Ceux
qui ont lu et apprécié LA MAISON DES FEUILLES seront heureux
d’apprendre que ce livre-univers-concept-expérience-bizarrerie-imposture
ne s’arrête pas là. Vient donc de sortir un (petit)
livre tiré à part rassemblant les lettres envoyées
par la mère de Johnny Errand à son fils chéri,
augmentée de 11 inédites.
Coup
éditorial ? Sans doute, diront les plus cyniques, d’autant
que la chose n’apporte rien au livre original. Pas du tout, diront
les autres, les LETTRES DE PELAFINA formant une œuvre à
mettre en parallèle avec le roman et suffisamment éloignée
du sujet pour prétendre à l’autonomie.
De fait, nul n’est besoin de se taper LA MAISON DES FEUILLES pour
apprécier LES LETTRES DE PELAFINA. On se souvient que le livre
de DANIELEWSKI est un voyage en lui-même, encensé par les
uns et décrié par d’autres, complètement
expérimental et malgré tout parfaitement lisible.

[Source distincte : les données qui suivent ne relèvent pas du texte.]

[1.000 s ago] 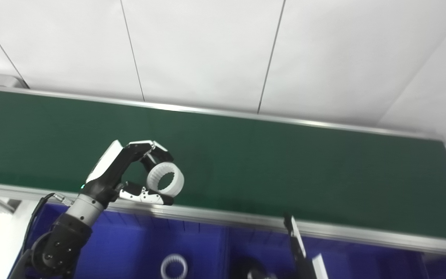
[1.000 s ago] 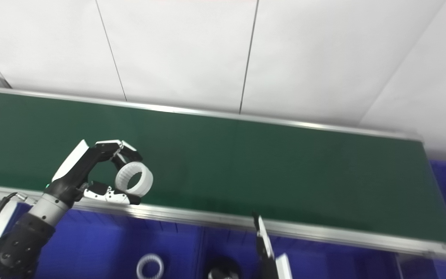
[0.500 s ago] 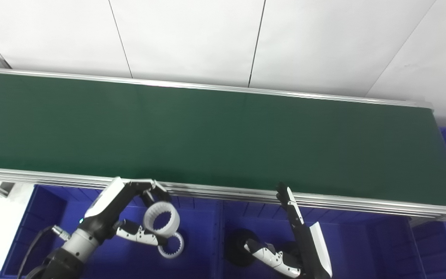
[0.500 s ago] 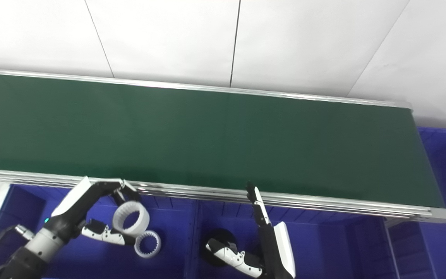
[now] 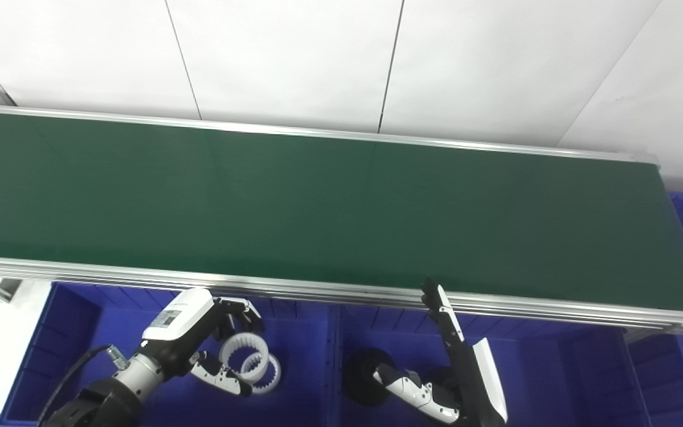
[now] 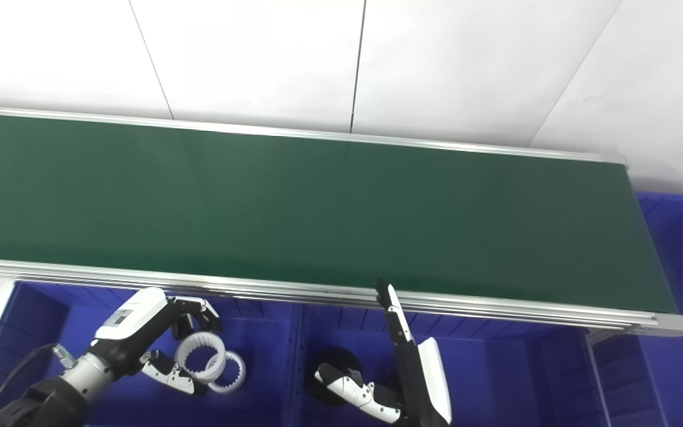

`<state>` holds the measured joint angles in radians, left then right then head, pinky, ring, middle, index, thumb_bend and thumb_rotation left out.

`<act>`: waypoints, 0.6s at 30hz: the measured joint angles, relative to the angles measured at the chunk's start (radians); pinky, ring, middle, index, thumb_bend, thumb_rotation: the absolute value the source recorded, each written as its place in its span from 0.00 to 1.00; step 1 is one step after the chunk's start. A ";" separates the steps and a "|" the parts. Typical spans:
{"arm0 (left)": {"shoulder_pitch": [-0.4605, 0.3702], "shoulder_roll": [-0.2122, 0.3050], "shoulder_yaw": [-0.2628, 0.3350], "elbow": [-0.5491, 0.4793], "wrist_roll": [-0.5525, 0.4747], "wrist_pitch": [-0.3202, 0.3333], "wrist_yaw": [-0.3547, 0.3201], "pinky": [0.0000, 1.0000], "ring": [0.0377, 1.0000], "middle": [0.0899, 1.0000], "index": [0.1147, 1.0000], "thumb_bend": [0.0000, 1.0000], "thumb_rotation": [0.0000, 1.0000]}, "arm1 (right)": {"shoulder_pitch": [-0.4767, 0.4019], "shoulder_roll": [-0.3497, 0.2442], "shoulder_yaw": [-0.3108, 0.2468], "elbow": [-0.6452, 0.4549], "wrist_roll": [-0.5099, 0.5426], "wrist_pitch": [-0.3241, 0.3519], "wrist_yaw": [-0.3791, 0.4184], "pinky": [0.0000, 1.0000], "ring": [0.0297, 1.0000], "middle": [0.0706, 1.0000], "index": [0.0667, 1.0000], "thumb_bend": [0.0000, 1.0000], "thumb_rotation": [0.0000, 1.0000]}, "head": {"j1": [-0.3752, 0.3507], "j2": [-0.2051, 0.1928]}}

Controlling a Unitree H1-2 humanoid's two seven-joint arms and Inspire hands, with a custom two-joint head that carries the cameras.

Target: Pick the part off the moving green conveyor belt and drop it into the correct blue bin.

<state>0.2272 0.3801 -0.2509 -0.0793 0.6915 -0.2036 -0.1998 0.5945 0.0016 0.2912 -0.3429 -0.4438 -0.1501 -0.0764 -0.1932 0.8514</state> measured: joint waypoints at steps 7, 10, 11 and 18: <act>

Du coup,
sa lecture implique un certain engagement de la part du lecteur. Avec
LES LETTRES DE PELAFINA, le flâneur littéraire peut s’offrir
facilement un petit tour dans les méandres de l’esprit
tortueux de DANIELEWSKI, l’ensemble formant un panorama très
juste de l’univers mental de l’auteur.
Ainsi, on suit la correspondance d’une mère, lentement
gagnée par la folie, dont la déchéance apparaît
progressivement sur le papier, avant de dégénérer
en délire pur et simple. Le malaise est croissant, et la parfaite
tenue littéraire du livre ne doit pas occulter son indéniable
beauté graphique qui séduire les plus esthètes
d’entre nous.
Bref,
redisons-le, LES LETTRES DE PELAFINA ne forment pas une œuvre fondamentale,
mais permettent un accès simplifié à un auteur
dont on attend avec impatience les prochains ouvrages.